Abstract:Previous adversarial domain alignment methods for unsupervised domain adaptation (UDA) pursue conditional domain alignment via intermediate pseudo labels. However, these pseudo labels are generated by independent instances without considering the global data structure and tend to be noisy, making them unreliable for adversarial domain adaptation. Compared with pseudo labels, prototypes are more reliable to represent the data structure resistant to the domain shift since they are summarized over all the relevant instances. In this work, we attempt to calibrate the noisy pseudo labels with prototypes. Specifically, we first obtain a reliable prototypical representation for each instance by multiplying the soft instance predictions with the global prototypes.
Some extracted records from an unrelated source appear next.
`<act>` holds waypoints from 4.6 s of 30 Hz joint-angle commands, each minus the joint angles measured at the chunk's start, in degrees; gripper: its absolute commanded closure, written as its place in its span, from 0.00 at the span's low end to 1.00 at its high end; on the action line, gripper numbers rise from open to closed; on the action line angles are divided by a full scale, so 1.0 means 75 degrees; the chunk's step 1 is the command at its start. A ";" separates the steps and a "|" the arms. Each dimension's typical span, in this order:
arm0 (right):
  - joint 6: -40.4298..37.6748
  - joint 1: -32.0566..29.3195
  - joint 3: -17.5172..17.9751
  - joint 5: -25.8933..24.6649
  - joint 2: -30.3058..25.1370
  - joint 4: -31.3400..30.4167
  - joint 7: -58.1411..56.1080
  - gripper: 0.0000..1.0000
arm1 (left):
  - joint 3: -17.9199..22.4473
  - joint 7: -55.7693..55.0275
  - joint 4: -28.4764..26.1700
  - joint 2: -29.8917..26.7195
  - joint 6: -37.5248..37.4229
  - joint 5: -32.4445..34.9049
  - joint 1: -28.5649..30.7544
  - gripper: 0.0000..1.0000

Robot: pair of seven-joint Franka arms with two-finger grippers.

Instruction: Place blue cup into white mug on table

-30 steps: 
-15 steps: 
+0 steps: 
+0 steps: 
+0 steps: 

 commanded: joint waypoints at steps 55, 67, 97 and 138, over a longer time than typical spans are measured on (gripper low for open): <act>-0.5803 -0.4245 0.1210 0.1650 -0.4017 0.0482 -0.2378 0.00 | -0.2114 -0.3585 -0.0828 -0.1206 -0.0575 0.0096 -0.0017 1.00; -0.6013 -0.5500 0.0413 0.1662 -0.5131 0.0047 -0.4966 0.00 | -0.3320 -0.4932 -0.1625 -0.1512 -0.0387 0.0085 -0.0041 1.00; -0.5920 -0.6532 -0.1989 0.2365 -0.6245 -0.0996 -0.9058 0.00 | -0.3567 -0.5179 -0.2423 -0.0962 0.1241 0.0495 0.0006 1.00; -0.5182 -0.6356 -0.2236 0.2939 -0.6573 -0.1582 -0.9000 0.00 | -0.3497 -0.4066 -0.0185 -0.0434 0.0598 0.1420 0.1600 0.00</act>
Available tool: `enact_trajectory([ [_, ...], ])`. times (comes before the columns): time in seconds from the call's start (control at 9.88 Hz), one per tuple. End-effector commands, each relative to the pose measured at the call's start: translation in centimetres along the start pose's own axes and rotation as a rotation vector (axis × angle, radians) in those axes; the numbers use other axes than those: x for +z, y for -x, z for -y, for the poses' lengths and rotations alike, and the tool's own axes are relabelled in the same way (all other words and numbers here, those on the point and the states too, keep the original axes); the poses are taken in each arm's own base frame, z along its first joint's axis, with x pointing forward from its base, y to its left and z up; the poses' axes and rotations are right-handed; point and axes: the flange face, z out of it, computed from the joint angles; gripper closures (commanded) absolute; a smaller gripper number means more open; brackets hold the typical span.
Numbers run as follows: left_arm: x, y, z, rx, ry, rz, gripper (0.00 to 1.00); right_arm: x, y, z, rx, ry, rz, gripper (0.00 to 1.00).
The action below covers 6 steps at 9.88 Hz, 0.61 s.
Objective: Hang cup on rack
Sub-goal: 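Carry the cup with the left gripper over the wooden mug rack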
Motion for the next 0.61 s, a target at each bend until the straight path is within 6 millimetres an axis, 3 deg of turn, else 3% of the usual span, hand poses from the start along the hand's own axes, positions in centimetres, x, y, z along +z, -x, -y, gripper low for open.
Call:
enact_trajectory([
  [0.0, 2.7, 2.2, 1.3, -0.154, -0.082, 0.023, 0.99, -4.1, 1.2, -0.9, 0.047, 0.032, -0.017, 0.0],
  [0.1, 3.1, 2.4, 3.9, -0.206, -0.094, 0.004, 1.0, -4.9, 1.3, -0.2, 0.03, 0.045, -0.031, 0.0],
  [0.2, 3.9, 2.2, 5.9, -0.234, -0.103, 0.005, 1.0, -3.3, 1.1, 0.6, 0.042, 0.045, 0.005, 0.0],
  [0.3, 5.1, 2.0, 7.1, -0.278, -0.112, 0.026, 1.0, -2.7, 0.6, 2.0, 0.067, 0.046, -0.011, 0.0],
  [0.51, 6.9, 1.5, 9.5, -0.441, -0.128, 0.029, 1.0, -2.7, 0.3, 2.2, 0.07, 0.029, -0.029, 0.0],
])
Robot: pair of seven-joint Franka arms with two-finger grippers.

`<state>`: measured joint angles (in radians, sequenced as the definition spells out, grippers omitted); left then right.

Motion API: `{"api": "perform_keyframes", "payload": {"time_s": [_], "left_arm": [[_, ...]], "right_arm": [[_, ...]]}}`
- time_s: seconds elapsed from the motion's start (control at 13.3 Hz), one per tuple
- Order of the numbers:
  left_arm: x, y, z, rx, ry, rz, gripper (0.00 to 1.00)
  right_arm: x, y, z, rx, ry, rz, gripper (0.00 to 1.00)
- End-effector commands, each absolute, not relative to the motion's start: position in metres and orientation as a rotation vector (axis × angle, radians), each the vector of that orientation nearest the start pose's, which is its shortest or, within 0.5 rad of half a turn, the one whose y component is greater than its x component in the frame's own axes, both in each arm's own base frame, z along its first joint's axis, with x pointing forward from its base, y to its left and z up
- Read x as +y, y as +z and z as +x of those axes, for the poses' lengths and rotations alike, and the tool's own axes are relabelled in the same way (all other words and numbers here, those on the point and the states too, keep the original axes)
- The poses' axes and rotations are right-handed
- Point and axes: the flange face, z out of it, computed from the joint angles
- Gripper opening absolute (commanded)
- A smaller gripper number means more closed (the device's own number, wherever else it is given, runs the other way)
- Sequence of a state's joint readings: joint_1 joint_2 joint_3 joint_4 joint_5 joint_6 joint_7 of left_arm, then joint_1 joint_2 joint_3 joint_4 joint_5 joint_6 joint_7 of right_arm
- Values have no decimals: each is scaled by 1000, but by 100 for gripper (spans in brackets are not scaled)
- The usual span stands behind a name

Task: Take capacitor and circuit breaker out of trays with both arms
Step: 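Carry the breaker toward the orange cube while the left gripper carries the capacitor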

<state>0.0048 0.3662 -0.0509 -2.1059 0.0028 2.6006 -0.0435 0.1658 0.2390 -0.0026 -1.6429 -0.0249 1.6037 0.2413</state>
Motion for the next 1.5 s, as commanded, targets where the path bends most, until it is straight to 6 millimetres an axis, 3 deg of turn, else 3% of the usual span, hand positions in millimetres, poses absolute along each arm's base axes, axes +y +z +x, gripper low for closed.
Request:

Based on the prototypical representation, we propose a novel Prototypical Adversarial Learning (PAL) scheme and exploit it to align both feature representations and intermediate prototypes across domains. Besides, with the intermediate prototypes as a proxy, we further minimize the intra-class variance in the target domain to adaptively improve the pseudo labels. Integrating the three objectives, we develop an unified framework termed PrototypicAl uNsupervised Domain Adaptation (PANDA) for UDA. Experiments show that PANDA achieves state-of-the-art or competitive results on multiple UDA benchmarks including both object recognition and semantic segmentation tasks.